A phenomenal woman has three powers – she’s industrious, feminine and submissive – and such women were encouraged to understand the power they possess and to be fearless with it.

The advice by Bahamas Harvest Church (BHC) pastor Mario Moxey during Sunday service was the perfect set up for the women of the church, ahead of their Women’s Conference which will be held under the theme “Graced for All Seasons: She’s Fashioned by God”, designed to empower women with strategies and skills to victoriously conquer all seasons of their lives, according to organizers, realizing that all women are phenomenal – fashioned by God, and graced for all seasons.

The conference will be held May 17-19 with sessions at both the west and east campuses.

During the upcoming conference, the church senior pastor will address the topic “Grace by all seasons: she’s fashioned by God”, while Michelle McKinney Hammond will speak to the power of being a woman during Friday’s opening session at the west campus beginning at 7 p.m.

Pastor Erika Moxey takes over on Saturday with sessions again at the west campus, speaking to the topic “Step back, it’s a bigger picture”; followed by Apostle Fanchon Braynen, who will tackle the topic “Stir up the gifts within”; with McKinney Hammond returning to speak woman-to-woman; and Keshelle Davis speaking on “Vision board planning 101”, all in the general session which starts at 9 a.m.

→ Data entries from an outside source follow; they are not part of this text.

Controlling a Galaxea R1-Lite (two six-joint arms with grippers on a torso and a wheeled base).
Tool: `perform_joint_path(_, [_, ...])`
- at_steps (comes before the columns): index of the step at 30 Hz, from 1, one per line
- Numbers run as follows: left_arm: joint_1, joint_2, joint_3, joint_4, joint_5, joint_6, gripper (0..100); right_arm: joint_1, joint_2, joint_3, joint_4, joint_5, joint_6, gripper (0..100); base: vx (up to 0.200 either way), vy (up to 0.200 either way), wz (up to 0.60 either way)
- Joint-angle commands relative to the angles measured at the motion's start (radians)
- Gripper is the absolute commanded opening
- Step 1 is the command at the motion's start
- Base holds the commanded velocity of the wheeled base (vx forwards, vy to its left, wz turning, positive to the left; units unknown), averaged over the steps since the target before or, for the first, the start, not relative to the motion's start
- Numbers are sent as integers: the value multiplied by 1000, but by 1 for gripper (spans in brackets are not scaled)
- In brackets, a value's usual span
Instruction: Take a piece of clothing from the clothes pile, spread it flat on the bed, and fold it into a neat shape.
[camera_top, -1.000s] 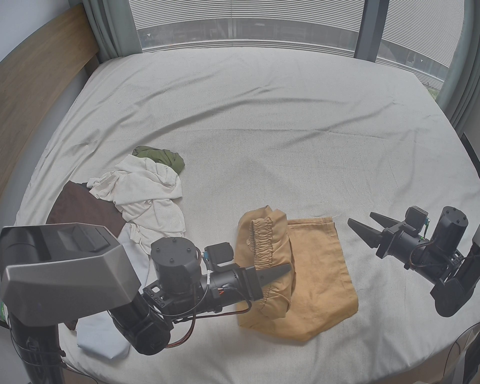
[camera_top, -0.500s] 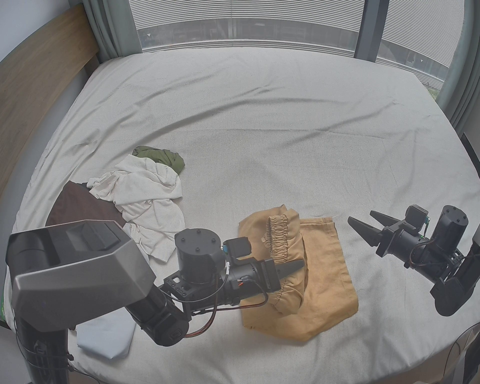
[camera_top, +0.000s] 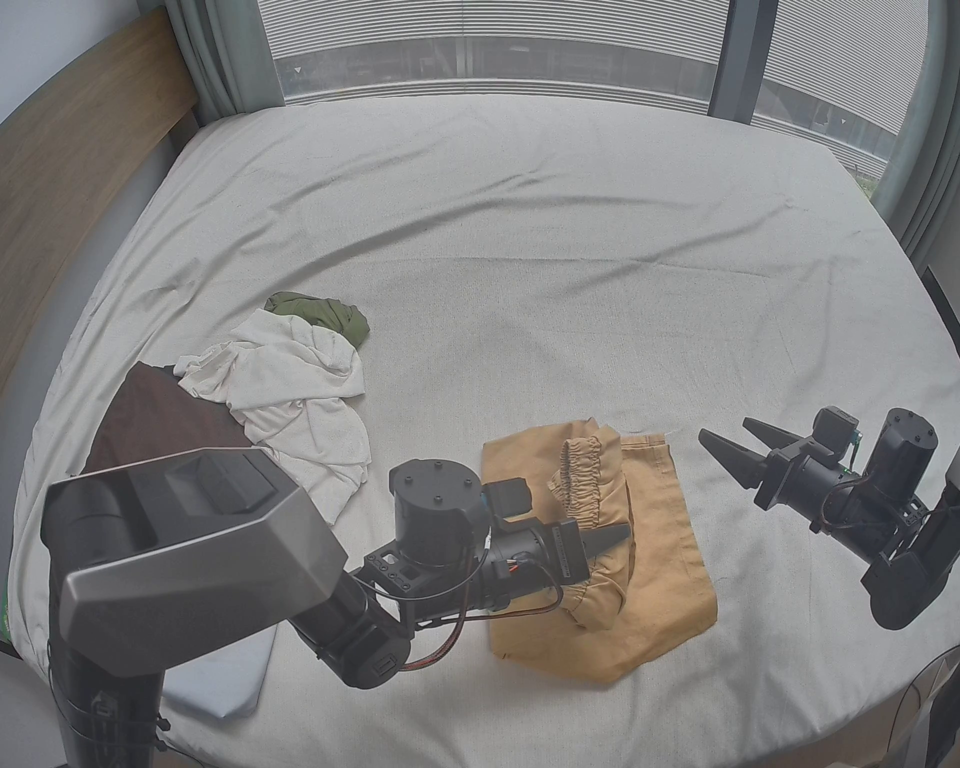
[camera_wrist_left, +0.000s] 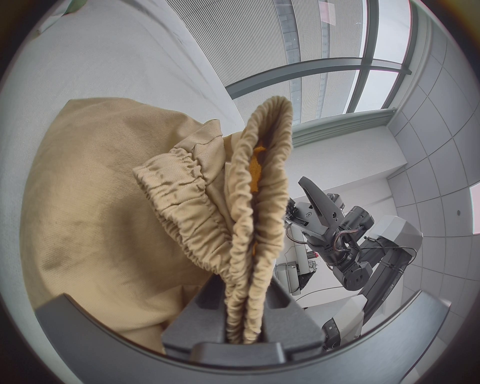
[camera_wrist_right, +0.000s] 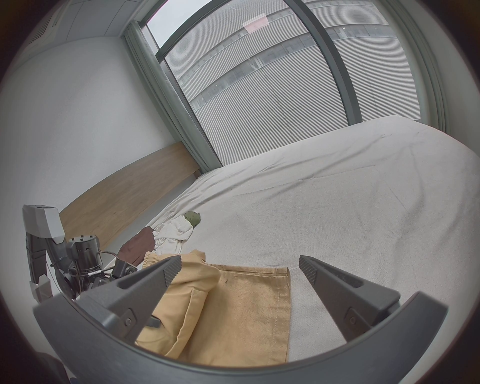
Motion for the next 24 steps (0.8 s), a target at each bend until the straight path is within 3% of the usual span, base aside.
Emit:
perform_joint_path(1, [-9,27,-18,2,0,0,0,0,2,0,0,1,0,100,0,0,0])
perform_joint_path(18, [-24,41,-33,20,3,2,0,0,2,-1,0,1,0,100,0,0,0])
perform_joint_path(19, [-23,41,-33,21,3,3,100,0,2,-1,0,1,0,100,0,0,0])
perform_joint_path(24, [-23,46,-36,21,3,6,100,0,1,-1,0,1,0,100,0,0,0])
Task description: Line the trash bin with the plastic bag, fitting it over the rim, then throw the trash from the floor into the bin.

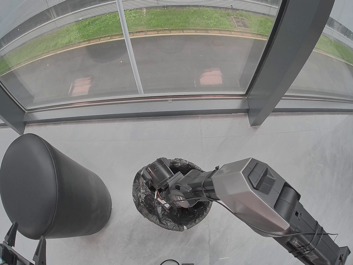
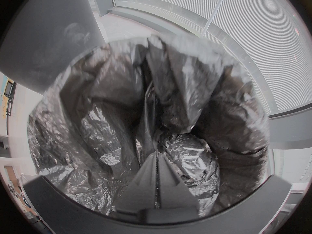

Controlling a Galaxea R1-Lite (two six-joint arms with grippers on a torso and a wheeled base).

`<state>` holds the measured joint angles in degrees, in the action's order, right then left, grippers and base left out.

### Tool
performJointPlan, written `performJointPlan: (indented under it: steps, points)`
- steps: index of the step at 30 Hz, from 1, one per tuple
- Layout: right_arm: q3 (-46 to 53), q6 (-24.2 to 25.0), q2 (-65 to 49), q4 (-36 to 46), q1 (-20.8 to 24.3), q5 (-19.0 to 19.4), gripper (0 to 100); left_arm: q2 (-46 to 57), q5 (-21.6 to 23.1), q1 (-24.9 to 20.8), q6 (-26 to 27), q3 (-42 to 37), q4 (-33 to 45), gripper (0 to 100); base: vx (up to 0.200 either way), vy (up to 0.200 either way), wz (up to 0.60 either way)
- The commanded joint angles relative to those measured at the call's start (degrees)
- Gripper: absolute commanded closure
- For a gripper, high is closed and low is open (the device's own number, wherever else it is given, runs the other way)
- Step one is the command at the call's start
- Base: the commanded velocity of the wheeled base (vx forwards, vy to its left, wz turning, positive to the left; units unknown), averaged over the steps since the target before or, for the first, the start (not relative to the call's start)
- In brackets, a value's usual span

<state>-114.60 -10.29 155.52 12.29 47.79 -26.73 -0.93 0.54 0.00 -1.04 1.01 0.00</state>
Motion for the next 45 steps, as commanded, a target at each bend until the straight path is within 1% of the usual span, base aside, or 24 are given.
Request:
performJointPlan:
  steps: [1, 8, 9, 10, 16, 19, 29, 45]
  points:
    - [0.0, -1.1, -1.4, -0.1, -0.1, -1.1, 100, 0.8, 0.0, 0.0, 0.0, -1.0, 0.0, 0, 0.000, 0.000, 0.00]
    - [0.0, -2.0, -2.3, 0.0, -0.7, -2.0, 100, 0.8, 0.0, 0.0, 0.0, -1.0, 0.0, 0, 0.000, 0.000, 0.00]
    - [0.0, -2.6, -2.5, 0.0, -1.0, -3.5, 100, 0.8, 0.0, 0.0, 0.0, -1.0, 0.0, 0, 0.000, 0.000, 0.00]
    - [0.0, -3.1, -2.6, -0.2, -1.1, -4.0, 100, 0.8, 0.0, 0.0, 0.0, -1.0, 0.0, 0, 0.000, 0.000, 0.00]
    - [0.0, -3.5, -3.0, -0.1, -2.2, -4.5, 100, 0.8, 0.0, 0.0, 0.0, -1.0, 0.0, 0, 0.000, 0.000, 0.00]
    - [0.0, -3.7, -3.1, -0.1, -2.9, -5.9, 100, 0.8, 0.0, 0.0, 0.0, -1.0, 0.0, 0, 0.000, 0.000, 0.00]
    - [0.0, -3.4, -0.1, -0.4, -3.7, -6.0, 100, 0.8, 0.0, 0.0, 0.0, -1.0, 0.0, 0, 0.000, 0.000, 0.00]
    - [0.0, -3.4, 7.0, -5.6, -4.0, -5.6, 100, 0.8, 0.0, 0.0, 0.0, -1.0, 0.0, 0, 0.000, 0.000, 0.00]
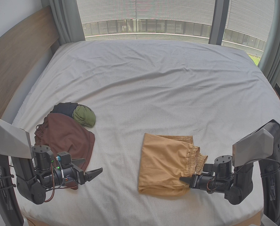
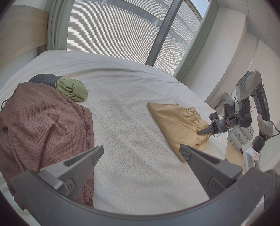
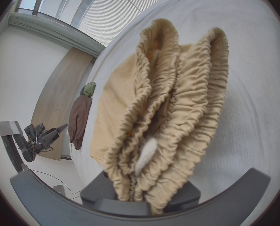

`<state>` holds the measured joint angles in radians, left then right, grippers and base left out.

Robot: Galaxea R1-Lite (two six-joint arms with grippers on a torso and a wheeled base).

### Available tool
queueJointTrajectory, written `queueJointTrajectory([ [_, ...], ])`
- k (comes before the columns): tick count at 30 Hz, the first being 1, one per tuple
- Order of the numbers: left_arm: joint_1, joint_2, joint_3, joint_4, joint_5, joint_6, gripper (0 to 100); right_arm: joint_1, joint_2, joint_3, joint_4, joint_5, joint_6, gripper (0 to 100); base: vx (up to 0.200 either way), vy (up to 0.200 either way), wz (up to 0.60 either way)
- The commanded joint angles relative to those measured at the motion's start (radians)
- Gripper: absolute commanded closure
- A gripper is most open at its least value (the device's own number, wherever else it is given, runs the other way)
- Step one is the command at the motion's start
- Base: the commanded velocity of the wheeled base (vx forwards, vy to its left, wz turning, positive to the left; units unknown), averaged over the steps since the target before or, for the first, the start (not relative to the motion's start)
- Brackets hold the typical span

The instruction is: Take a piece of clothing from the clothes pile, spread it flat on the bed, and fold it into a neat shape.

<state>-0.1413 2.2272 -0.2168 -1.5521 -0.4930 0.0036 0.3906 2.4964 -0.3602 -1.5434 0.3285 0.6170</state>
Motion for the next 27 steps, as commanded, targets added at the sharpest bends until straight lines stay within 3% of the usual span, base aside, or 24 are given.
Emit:
queueJointTrajectory([
  [1, 0.002, -0.006, 0.011, 0.0, -0.001, 0.004, 0, 0.011, -0.139, 0.003, -0.003, 0.02, 0.0, 100, 0.0, 0.0, 0.0],
  [11, 0.008, -0.006, 0.014, -0.002, -0.006, 0.001, 0, 0.016, -0.26, -0.023, -0.001, 0.08, 0.001, 100, 0.0, 0.0, 0.0],
  [22, 0.005, -0.003, 0.02, -0.002, -0.006, -0.001, 0, 0.016, -0.346, -0.054, -0.001, 0.195, 0.0, 100, 0.0, 0.0, 0.0],
  [27, 0.003, 0.0, 0.02, -0.002, -0.006, -0.001, 0, 0.016, -0.347, -0.115, 0.0, 0.21, 0.0, 100, 0.0, 0.0, 0.0],
])
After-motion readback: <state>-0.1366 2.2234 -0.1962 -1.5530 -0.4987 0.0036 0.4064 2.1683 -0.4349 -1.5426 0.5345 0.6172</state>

Breakout sessions will feature topics such as “Balancing all facets of life” by Simmone Bowe; “Money management 101” by Michelle Gibson; “Fit and vital at any age” by Shantalasha Knowles; “What to do until love finds you” by McKinney Hammond; “The praying wife” by Ursula Rolle; and “Divorcees and widows mending their broken hearts” by Reverend Angela Palacious.

The conference will culminate on Sunday with a worship experience at the east and west campuses, with McKinney Hammond speaking to the topic “I went right, but he went left”.

But Moxey set up the conference perfectly as he spoke to the phenomenal women in his congregation and their powers, which he said include: industry, which he said speaks to their workload; femininity, which he said speaks to their womanhood; and submission, which he said speaks to their wife life.
The power of industry

“Genesis 2: says, ‘And the Lord God said, ‘It is not good that man should be alone. I will make him a helper suitable for him.’’ The power of industry speaks to her workload. The word helper means the support, someone to come alongside you to help you through a particular situation or project, to support you with strength that you don’t have on your own at that particular moment, so you lean on their strength, you lean on their wisdom.”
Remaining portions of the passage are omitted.